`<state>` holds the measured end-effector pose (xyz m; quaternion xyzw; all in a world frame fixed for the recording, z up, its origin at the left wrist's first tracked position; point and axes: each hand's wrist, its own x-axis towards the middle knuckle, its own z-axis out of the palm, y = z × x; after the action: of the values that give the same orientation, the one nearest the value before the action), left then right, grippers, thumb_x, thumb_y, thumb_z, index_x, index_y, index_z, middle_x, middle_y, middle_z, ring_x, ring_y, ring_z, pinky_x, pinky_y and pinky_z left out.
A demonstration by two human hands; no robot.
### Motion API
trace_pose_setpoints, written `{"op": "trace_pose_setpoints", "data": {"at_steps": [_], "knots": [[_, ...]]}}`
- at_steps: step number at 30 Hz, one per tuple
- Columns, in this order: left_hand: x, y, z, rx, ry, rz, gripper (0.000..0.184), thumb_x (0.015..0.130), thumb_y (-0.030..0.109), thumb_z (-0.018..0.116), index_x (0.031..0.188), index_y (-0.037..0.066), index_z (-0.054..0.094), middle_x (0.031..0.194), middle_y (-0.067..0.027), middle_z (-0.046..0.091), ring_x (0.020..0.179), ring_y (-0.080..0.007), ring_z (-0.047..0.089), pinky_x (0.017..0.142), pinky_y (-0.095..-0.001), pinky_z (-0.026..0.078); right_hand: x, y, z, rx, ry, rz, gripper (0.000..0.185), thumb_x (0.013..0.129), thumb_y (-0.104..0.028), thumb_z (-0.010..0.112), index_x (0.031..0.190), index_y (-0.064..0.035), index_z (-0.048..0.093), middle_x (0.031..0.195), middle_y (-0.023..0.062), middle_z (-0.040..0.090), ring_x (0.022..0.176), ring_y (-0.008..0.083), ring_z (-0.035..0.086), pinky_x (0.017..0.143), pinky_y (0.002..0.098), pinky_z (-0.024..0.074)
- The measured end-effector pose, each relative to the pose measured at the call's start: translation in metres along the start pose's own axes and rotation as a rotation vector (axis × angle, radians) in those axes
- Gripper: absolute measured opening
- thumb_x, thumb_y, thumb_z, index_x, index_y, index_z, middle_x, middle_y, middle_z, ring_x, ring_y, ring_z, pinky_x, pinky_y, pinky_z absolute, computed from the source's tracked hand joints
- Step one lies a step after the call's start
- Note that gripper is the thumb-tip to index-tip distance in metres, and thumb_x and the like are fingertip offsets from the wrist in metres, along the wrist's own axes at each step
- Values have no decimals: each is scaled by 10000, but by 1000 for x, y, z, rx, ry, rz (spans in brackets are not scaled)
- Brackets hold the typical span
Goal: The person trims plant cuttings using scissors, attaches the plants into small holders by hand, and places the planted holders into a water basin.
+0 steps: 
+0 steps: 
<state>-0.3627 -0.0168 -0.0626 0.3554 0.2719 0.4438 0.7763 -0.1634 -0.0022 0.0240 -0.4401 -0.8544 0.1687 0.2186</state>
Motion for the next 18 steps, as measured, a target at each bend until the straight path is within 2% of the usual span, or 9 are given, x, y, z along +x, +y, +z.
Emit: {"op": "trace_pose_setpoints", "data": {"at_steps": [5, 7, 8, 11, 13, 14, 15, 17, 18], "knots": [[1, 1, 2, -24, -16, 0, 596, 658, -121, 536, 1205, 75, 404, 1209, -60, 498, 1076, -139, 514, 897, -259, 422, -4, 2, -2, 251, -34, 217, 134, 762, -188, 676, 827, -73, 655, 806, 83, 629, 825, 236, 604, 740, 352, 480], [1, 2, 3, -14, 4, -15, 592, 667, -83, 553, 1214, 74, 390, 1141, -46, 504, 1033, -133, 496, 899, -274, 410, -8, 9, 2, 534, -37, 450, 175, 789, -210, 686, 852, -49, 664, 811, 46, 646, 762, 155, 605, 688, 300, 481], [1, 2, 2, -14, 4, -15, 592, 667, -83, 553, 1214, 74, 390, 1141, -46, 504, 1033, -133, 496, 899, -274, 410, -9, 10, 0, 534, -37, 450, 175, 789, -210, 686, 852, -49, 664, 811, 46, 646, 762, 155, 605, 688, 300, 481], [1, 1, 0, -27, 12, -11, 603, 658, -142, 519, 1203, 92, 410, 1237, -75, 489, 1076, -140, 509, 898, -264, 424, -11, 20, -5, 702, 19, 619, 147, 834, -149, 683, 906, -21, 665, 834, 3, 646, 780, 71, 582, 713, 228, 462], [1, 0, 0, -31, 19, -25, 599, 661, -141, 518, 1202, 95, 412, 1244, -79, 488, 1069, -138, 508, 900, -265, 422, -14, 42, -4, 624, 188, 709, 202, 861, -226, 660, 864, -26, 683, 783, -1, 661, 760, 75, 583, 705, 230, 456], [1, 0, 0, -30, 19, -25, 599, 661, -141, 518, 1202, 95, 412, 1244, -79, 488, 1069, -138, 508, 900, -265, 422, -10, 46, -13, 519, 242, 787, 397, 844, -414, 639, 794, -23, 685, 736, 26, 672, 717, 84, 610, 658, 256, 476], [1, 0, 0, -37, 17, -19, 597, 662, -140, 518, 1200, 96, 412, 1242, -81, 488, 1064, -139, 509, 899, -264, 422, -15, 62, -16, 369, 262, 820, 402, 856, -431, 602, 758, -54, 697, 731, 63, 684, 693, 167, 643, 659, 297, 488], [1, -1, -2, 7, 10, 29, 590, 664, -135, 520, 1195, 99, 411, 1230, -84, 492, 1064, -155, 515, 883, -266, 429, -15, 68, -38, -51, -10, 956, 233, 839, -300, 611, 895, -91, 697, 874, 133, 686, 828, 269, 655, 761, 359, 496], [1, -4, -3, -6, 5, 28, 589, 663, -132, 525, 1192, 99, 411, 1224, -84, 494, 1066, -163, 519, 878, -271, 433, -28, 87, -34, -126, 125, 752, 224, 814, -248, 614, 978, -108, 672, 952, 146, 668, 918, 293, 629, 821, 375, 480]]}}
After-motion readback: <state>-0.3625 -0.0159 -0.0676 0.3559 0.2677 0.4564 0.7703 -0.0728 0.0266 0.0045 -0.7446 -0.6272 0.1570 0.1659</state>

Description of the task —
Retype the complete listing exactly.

Result —
`<state>` holds the measured end-effector pose (xyz m; quaternion xyzw; all in a world frame fixed for the recording, z up, its origin at the left wrist's first tracked position; point and axes: each hand's wrist, its own x-axis towards the middle knuckle, its own z-axis out of the palm, y = z × x; after the action: of the values that give the same orientation, the one nearest the value before the action), left then right, grippers, thumb_x, thumb_y, thumb_z, index_x, index_y, index_z, middle_x, middle_y, middle_z, ring_x, ring_y, ring_z, pinky_x, pinky_y and pinky_z left out.
A demonstration by two human hands; no robot.
### Motion API
trace_pose_setpoints, written `{"op": "trace_pose_setpoints", "data": {"at_steps": [_], "knots": [[_, ...]]}}`
- at_steps: step number at 30 Hz, one per tuple
- Columns, in this order: left_hand: x, y, z, rx, ry, rz, gripper (0.000..0.184), thumb_x (0.015..0.130), thumb_y (-0.030..0.109), thumb_z (-0.018..0.116), index_x (0.031..0.188), index_y (-0.037..0.066), index_z (-0.054..0.094), middle_x (0.031..0.194), middle_y (-0.067..0.027), middle_z (-0.046..0.091), ring_x (0.020..0.179), ring_y (-0.080..0.007), ring_z (-0.047..0.089), pinky_x (0.017..0.142), pinky_y (-0.095..-0.001), pinky_z (-0.026..0.078); right_hand: x, y, z, rx, ry, rz, gripper (0.000..0.185), thumb_x (0.013..0.129), thumb_y (-0.104..0.028), thumb_z (-0.010..0.112), index_x (0.031..0.190), index_y (-0.064..0.035), index_z (-0.048..0.093), middle_x (0.031..0.195), middle_y (-0.023..0.062), middle_z (-0.040..0.090), ring_x (0.022..0.176), ring_y (-0.008..0.083), ring_z (-0.035..0.086), pinky_x (0.017..0.143), pinky_y (0.002..0.098), pinky_z (-0.024..0.074)
- The measured end-effector pose, each relative to the pose measured at the call's start: translation in metres along the start pose's own axes and rotation as a rotation vector (axis × angle, radians) in those axes
- Gripper: absolute measured opening
- thumb_x, thumb_y, thumb_z, index_x, index_y, index_z, middle_x, middle_y, middle_z, ring_x, ring_y, ring_z, pinky_x, pinky_y, pinky_z absolute, computed from the source's tracked hand joints
- Step one lies a step after the call's start
- Note that gripper is the thumb-tip to index-tip distance in metres, and thumb_x and the like are fingertip offsets from the wrist in metres, along the wrist's own axes at each step
- Values have no decimals: each is scaled by 10000, but by 1000 for x, y, z, rx, ry, rz (spans in brackets are not scaled)
- Brackets hold the typical span
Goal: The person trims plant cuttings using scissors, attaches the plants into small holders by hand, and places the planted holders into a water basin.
+0 steps: 
+0 steps: 
<state>-0.3627 -0.0168 -0.0626 0.3554 0.2719 0.4438 0.7763 -0.1634 -0.0022 0.0240 -0.4401 -0.8544 0.1687 0.2186</state>
Motion for the next 18 steps, as measured, a target at each bend until the straight path is within 2% of the usual span, or 9 are given, x, y, z along +x, +y, +z.
Emit: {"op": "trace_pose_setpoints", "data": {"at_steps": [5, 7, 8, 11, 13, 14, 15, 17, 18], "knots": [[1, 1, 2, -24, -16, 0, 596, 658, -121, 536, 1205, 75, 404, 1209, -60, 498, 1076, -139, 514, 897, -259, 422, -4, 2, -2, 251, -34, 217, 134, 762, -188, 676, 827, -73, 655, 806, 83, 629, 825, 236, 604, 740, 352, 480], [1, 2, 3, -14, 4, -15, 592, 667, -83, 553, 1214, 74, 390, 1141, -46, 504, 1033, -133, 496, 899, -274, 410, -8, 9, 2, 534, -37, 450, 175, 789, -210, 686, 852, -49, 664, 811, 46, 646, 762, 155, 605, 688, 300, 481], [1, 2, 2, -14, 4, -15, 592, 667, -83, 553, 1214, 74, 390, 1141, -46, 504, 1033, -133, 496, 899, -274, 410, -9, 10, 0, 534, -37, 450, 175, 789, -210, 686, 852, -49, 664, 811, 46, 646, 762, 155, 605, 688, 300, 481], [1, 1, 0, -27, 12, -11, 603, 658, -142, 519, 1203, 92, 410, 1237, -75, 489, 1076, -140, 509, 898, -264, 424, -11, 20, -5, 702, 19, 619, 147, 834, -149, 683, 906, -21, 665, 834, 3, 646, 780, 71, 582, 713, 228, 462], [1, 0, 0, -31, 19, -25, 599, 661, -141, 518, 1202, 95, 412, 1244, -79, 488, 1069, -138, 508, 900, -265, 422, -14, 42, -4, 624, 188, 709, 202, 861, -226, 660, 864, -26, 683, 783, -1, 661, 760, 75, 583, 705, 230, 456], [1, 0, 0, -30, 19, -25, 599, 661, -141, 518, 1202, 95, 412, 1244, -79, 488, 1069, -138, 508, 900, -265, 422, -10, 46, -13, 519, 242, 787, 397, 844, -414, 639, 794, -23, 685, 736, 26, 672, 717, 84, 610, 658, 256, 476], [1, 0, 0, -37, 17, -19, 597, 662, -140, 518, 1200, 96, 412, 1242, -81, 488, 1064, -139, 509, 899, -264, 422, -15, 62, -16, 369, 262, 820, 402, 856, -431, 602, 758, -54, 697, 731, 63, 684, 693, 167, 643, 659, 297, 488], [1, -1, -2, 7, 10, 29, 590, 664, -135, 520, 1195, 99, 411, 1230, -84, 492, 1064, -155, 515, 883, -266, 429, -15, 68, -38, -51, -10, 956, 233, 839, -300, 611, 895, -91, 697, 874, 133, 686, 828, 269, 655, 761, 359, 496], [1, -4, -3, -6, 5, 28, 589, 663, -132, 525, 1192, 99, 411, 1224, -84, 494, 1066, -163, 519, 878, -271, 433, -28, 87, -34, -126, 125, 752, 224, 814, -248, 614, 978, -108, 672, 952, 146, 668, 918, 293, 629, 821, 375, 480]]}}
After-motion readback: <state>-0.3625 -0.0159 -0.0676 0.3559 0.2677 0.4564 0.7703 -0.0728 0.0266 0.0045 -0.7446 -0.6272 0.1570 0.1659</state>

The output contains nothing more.